The result was four rounds of additional tariffs (Lists 1-4) covering nearly all imports from China, with rates ranging from 7.5% to 25% on top of regular MFN duty rates.
Tariff Lists
| List | Rate | Trade Value | Effective Date | Items | Key Sectors |
|---|---|---|---|---|---|
| List 1 | 25% | $34 billion | July 6, 2018 | 818 tariff lines | Industrial machinery, electronics, aerospace |
| List 2 | 25% | $16 billion | Aug 23, 2018 | 279 tariff lines | Semiconductors, chemicals, plastics |
| List 3 | 25% | $200 billion | Sep 24, 2018 (initially 10%, raised May 10, 2019) | 5,745 tariff lines | Consumer goods, food, textiles, metals |
| List 4A | 7.5% | $120 billion | Sep 1, 2019 (reduced from 15% on Feb 14, 2020) | 3,805 tariff lines | Apparel, footwear, electronics, toys |
Key Points
- Stacking: Section 301 duties are added on top of the regular MFN duty rate. A product with 5% MFN + 25% Section 301 = 30% total duty.

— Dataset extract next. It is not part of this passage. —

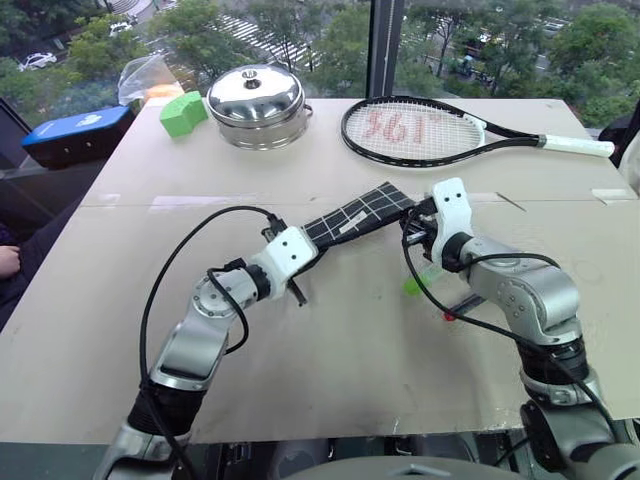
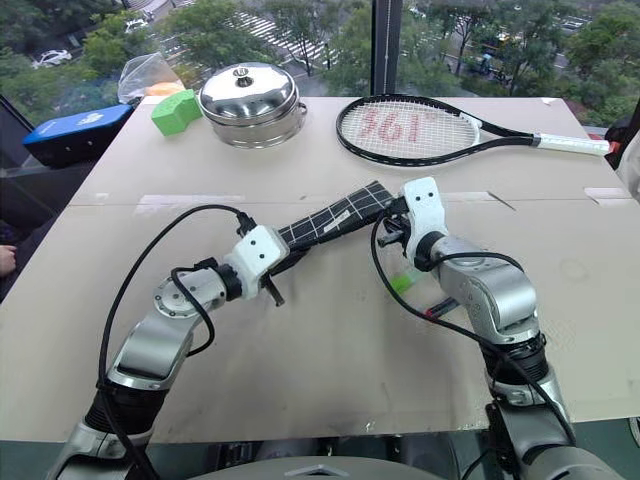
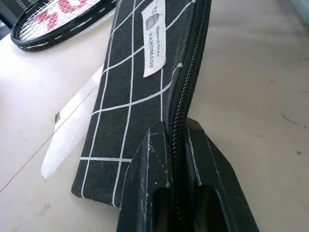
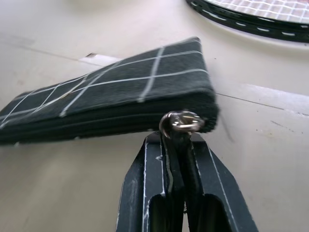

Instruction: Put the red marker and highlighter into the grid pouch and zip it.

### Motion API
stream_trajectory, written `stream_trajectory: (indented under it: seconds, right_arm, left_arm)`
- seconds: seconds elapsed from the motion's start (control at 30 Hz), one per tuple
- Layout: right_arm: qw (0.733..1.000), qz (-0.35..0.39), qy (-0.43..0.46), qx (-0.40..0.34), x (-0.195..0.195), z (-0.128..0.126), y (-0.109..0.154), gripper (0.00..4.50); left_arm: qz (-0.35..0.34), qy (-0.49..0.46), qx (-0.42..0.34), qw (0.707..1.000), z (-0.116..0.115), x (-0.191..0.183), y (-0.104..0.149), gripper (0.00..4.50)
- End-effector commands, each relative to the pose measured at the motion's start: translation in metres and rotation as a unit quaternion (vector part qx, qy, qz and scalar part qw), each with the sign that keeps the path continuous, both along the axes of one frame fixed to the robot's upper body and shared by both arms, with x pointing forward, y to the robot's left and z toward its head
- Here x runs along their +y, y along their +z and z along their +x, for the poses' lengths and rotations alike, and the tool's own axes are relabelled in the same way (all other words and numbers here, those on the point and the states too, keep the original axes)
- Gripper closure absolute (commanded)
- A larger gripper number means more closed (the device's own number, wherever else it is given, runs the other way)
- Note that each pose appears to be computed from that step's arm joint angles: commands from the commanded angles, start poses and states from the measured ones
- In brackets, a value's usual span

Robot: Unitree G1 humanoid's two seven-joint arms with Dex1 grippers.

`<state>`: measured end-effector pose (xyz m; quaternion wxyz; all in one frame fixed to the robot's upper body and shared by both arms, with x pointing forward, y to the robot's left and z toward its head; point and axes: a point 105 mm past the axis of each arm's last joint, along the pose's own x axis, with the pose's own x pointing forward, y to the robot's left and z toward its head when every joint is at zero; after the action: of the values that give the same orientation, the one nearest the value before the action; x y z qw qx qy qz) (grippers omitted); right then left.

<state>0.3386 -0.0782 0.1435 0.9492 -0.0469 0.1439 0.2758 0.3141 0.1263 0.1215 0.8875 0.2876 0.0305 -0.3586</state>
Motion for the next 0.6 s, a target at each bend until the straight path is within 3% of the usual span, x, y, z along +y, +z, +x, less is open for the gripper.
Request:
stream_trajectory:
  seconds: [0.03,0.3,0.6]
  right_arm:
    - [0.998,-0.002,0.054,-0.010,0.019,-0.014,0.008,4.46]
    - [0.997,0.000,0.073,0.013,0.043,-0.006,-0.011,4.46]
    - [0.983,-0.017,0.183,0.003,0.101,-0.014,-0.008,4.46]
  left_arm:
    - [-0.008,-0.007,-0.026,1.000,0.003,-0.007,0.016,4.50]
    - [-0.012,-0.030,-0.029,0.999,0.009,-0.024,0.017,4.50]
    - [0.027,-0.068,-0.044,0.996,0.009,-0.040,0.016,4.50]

- Origin rule: Applies to goods with China as the country of origin, regardless of shipping route.
- Exclusions: USTR periodically grants product-specific exclusions. These expire and may or may not be renewed.
- POTAL integration: POTAL automatically detects Section 301 applicability when origin=CN and destination=US, adding it to the duty calculation.